Starting from the line containing "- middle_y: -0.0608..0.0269", write out the rest of the entries exactly, through the final line, including nothing else.

*** Information shown Section Begins ***

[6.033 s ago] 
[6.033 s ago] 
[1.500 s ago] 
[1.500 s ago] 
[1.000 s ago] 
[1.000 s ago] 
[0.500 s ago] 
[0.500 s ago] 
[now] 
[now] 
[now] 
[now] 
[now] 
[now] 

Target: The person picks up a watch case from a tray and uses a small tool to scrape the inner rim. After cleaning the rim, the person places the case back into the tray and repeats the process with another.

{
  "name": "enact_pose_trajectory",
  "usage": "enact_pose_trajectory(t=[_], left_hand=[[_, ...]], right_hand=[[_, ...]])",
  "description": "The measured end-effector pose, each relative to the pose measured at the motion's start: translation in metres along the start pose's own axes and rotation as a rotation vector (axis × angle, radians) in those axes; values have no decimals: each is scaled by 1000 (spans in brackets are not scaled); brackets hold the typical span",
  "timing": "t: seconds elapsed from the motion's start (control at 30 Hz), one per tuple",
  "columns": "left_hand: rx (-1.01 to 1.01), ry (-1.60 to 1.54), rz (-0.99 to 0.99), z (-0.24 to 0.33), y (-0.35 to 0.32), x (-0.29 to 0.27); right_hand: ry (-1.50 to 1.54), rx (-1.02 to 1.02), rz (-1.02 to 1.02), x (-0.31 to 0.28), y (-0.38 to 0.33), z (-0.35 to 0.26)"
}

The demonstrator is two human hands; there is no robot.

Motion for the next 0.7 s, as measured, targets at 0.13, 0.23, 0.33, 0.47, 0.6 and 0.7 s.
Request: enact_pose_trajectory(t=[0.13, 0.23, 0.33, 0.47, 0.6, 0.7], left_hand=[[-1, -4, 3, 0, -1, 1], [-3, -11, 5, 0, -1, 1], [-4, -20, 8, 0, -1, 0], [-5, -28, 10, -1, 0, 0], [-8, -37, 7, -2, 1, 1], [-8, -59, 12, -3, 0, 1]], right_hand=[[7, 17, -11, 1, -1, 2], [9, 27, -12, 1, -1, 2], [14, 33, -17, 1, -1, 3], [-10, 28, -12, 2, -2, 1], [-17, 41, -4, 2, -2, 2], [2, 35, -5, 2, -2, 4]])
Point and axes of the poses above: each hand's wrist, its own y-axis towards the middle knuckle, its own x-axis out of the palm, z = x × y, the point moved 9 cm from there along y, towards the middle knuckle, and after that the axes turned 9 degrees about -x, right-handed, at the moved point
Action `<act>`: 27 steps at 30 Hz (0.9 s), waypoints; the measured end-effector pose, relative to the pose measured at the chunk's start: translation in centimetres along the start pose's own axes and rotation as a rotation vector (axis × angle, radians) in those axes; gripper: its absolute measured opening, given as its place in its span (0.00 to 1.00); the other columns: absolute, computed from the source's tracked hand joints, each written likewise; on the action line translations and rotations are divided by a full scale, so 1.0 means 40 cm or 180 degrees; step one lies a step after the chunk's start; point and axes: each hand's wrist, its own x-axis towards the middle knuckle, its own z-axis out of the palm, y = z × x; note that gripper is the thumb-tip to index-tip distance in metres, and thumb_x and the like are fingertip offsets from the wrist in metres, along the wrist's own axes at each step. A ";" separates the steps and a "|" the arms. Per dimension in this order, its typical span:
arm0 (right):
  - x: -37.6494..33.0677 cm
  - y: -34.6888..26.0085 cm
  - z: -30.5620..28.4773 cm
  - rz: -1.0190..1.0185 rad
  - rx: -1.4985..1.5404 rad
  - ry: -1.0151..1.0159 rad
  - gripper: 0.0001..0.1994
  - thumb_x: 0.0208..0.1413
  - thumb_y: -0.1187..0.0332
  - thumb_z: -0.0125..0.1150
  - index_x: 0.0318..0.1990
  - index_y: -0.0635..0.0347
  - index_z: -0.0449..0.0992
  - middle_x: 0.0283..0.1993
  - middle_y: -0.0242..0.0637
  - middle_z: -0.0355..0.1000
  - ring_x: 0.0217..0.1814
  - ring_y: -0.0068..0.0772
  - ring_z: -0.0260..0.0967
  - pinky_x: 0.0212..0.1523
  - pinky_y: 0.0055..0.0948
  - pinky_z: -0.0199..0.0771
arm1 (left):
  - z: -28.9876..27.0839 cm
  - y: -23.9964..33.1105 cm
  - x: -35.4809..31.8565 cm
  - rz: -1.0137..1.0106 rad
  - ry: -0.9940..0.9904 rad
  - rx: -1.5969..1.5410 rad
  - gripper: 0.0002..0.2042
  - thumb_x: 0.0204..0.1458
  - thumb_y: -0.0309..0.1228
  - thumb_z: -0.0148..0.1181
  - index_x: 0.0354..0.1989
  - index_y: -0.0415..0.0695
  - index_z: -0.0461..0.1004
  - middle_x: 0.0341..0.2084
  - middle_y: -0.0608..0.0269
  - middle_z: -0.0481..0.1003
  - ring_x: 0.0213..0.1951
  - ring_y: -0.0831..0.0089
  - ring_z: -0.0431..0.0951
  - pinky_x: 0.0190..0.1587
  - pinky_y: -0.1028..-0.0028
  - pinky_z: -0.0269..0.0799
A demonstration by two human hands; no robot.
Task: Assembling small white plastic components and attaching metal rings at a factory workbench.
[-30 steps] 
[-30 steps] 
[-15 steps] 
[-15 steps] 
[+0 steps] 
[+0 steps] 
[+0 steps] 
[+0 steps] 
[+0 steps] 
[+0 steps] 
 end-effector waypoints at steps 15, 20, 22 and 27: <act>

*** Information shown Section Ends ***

Response area
  - middle_y: -0.0608..0.0269
  - middle_z: -0.0481..0.1003
  - ring_x: 0.0213..0.1951
  - ring_y: -0.0831..0.0089
  - ring_z: -0.0431..0.0951
  - pinky_x: 0.0190..0.1587
  - pinky_y: -0.1028..-0.0028
  - pinky_z: -0.0269..0.0799
A demonstration by two human hands; no robot.
Task: Assembling small white plastic components and attaching metal rings at a factory workbench.
[-30 steps] 
[-30 steps] 
[-15 steps] 
[-15 steps] 
[+0 steps] 
[+0 steps] 
[+0 steps] 
[+0 steps] 
[+0 steps] 
[+0 steps] 
 end-effector waypoints at steps 15, 20, 22 and 27: <act>

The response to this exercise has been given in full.